La nature même de leurs revendications est aussi significative de la montée de l’exclusion durable en lieu et place du chômage provisoire. Comme l’ont bien remarqué les observateurs du mouvement français, les chômeurs défendent des intérêts catégoriels, comme les salariés. Perdant espoir de retrouver du travail, ils réclament un véritable statut du chômeur : gratuité des transports, prime de fin d’année, augmentation des minima sociaux pour les fins de droit, retraite anticipée... C’est en effet autour de la revendication d’une prime de fin d’année de 3 000 FF que le mouvement des chômeurs s’est cristallisé. Avant, on pouvait dire : Trop indemniser les chômeurs revient à les décourager de retrouver du travail. Et maintenant : Comme ils ne retrouveront jamais de travail, indemnisons-les correctement.

 

Un statut du chômeur ?

Accepter leurs revendications et reconnaître les associations de chômeurs reviendrait donc à avaliser la condition d’exclus sociaux d’une partie de la population.
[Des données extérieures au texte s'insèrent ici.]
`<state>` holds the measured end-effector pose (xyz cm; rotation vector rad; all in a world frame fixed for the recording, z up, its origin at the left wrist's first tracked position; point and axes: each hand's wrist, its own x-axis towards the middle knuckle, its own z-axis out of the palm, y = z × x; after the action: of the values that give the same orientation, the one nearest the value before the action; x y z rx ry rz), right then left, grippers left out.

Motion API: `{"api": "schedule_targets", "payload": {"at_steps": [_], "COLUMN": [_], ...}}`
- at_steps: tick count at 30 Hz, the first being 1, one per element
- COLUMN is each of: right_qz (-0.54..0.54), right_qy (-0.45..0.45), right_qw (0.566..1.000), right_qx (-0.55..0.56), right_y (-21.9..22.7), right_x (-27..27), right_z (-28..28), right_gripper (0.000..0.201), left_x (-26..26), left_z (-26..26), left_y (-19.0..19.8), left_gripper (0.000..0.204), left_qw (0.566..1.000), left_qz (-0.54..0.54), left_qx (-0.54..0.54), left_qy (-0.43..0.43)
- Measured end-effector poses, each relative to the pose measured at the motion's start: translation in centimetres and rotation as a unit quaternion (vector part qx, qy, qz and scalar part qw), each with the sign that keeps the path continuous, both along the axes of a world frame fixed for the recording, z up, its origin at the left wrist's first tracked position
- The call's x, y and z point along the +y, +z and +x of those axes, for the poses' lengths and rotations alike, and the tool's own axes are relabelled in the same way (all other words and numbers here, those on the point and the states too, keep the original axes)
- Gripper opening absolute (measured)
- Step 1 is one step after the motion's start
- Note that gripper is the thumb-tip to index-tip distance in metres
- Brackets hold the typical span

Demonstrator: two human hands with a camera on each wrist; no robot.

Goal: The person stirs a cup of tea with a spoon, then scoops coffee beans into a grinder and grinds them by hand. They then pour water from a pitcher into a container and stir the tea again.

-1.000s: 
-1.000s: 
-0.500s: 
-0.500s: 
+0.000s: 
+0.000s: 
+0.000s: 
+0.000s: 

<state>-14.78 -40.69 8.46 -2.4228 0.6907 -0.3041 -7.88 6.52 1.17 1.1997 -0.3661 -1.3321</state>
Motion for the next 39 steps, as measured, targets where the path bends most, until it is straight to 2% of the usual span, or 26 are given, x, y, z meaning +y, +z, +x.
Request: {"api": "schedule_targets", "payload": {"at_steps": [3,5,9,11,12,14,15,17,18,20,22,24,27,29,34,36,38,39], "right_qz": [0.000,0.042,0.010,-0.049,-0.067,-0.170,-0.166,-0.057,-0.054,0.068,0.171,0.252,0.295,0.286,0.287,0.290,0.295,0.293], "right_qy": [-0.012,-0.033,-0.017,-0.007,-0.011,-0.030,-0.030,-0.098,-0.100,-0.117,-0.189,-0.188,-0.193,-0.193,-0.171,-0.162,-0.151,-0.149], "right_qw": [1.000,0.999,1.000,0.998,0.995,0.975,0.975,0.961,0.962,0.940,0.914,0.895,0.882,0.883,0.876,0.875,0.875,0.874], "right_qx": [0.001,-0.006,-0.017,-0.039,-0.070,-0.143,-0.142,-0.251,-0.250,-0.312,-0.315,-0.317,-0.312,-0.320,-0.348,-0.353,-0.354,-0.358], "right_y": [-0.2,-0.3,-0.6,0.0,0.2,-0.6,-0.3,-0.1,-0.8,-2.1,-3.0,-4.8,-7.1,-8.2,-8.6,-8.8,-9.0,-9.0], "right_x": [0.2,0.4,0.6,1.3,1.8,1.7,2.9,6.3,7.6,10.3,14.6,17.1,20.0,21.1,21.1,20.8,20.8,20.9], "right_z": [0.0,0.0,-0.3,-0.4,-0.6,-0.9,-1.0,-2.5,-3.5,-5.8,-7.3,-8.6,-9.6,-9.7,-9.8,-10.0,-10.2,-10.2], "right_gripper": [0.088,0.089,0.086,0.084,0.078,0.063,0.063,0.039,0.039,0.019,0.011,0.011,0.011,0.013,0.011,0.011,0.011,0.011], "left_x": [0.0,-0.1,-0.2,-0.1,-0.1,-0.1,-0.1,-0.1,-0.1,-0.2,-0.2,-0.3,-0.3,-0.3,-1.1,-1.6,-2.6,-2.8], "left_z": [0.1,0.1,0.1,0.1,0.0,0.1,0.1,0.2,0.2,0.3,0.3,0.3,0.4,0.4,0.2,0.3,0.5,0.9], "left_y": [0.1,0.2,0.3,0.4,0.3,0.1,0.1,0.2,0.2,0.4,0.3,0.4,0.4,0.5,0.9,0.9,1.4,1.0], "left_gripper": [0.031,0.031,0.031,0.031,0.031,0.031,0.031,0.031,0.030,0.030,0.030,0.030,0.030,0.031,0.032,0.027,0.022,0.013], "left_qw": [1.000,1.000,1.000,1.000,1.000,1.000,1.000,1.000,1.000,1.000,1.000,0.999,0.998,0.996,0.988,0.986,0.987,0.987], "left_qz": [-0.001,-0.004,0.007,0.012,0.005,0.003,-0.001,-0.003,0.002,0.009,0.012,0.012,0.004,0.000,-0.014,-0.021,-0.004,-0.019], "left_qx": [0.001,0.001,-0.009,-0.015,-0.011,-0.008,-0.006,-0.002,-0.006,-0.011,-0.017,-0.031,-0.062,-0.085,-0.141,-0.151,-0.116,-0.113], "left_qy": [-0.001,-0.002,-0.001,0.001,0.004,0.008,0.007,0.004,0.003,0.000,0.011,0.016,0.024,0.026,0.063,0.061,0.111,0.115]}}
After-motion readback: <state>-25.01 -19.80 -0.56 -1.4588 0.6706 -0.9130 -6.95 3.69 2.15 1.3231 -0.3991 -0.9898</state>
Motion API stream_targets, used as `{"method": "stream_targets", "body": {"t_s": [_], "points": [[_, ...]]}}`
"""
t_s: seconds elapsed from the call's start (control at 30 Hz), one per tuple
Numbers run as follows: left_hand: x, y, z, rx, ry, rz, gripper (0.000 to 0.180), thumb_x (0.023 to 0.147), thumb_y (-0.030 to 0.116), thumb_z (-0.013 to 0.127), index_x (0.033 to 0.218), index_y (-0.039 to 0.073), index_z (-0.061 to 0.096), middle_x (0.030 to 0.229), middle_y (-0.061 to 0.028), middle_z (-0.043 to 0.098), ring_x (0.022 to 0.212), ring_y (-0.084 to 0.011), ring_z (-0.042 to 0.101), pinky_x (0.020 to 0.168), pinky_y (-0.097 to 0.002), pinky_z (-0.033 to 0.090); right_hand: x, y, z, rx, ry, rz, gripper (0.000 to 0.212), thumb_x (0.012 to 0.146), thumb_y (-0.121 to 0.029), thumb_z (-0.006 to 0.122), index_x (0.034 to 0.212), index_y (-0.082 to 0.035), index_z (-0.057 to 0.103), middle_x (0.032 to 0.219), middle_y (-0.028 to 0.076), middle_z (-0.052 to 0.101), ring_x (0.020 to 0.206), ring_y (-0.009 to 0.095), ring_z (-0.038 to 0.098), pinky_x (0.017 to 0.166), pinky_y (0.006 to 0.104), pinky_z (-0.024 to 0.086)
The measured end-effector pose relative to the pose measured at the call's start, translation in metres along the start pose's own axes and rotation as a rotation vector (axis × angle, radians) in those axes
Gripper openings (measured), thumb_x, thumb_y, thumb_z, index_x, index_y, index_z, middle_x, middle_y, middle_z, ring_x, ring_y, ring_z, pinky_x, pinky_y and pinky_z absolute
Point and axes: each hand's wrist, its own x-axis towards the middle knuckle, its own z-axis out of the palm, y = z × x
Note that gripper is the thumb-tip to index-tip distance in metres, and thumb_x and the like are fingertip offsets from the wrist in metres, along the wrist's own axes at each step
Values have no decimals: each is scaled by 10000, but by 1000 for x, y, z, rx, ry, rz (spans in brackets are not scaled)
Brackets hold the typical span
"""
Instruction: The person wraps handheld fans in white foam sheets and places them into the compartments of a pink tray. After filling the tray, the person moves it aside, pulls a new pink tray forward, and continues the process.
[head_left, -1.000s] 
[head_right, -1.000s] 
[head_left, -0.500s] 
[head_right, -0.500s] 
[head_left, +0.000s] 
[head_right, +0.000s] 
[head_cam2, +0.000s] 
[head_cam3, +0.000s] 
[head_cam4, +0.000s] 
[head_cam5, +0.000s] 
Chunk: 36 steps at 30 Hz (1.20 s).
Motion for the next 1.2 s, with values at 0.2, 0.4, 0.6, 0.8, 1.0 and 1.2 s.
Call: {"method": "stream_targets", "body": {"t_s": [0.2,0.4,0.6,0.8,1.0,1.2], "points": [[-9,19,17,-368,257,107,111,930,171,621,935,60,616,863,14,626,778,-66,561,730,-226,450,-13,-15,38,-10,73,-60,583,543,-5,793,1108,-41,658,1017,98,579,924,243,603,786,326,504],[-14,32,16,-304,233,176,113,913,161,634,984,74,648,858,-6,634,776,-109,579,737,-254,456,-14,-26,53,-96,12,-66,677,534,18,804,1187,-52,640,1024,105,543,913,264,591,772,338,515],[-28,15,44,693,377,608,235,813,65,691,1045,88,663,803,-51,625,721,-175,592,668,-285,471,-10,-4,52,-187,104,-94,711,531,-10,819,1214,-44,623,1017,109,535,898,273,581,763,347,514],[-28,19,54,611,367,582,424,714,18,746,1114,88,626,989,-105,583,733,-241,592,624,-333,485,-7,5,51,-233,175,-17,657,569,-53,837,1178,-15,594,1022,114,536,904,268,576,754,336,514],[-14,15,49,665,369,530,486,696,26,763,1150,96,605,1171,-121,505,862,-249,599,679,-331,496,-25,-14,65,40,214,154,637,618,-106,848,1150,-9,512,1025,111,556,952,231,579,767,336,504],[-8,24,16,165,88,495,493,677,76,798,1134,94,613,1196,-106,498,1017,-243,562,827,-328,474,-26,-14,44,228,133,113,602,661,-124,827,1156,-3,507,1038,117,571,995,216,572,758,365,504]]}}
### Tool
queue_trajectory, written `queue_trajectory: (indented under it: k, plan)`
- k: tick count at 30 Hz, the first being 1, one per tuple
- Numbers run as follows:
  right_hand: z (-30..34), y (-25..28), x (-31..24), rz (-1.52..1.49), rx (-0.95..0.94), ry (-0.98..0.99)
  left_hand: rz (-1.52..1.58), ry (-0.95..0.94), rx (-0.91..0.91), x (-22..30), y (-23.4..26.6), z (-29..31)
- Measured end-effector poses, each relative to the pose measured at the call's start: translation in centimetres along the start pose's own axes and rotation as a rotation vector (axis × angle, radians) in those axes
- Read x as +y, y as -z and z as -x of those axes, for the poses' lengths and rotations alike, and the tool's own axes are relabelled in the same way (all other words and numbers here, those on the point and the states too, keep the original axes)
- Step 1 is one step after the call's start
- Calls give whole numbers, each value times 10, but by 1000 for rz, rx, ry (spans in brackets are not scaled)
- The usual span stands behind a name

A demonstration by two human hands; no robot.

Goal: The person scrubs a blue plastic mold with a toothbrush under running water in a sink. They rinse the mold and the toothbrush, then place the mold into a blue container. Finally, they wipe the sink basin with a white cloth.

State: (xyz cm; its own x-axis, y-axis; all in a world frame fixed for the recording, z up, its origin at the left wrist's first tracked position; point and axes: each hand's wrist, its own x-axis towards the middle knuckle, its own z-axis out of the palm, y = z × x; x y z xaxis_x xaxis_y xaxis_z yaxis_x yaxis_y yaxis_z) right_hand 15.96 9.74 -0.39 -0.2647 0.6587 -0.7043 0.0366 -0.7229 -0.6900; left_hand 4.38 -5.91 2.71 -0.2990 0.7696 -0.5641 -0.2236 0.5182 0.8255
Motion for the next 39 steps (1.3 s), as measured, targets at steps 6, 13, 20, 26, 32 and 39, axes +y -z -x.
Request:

Ce dilemme explique en partie les réactions mitigées des syndicats et du gouvernement socialiste. Plutôt que d’accepter la fatalité du chômage en accordant un statut aux chômeurs de longue durée, la majorité des syndicats et le gouvernement préconisent une accentuation des efforts de création d’emplois et de partage du temps de travail. Ceci d’autant plus que l’effort budgétaire qui serait engagé pour mieux indemniser les chômeurs de longue durée se ferait au détriment des plans d’aide à l’embauche.

Seule parmi les syndicats, la CGT (proche du parti communiste) considère qu’une amélioration de la condition des chômeurs est aussi une manière de protéger les salariés. Une indemnisation trop faible inciterait en effet les chômeurs à accepter n’importe quel emploi précaire et mal rémunéré, ce qui fragiliserait le statut des salariés en place et ferait pression sur leurs salaires.

Les associations de chômeurs, comme ACI ( Agir ensemble contre le chômage ), l’Apeis ( Association pour l’emploi, l’information et la solidarité ) ou le MNCP ( Mouvement national des chômeurs et précaires ) sont quant à elles lassées des discours sur la reprise économique et le traitement social du chômage. Face à la situation de détresse matérielle et morale de centaines de milliers de familles, elles considèrent qu’il est plus que temps d’agir pour aider ceux qui sont tombés dans la trappe de la longue durée .

Leur détermination ne fait guère de doute, quand on considère les longues années de lutte que la plupart de leurs dirigeants ont derrière eux. Ainsi Maurice Pagat, 69 ans, qui occupait déjà le siège du patronat français (CNPF) en 1982 et faisait la grève de la faim pour obtenir un rendez-vous avec le gouvernement français. Ou Hubert Constancias, président du MNCP, un ancien bûcheron de 45 ans, chômeur sans indemnités, qui a de nombreuses années de galère derrière lui. Quant à Richard Dethyre, président de l’Apeis, après avoir travaillé en usine comme ajusteur-mouliste, il est devenu sociologue du travail et anime un séminaire sur la souffrance du chômage. En 1992, il publiait un livre au titre prémonitoire : La révolte des chômeurs.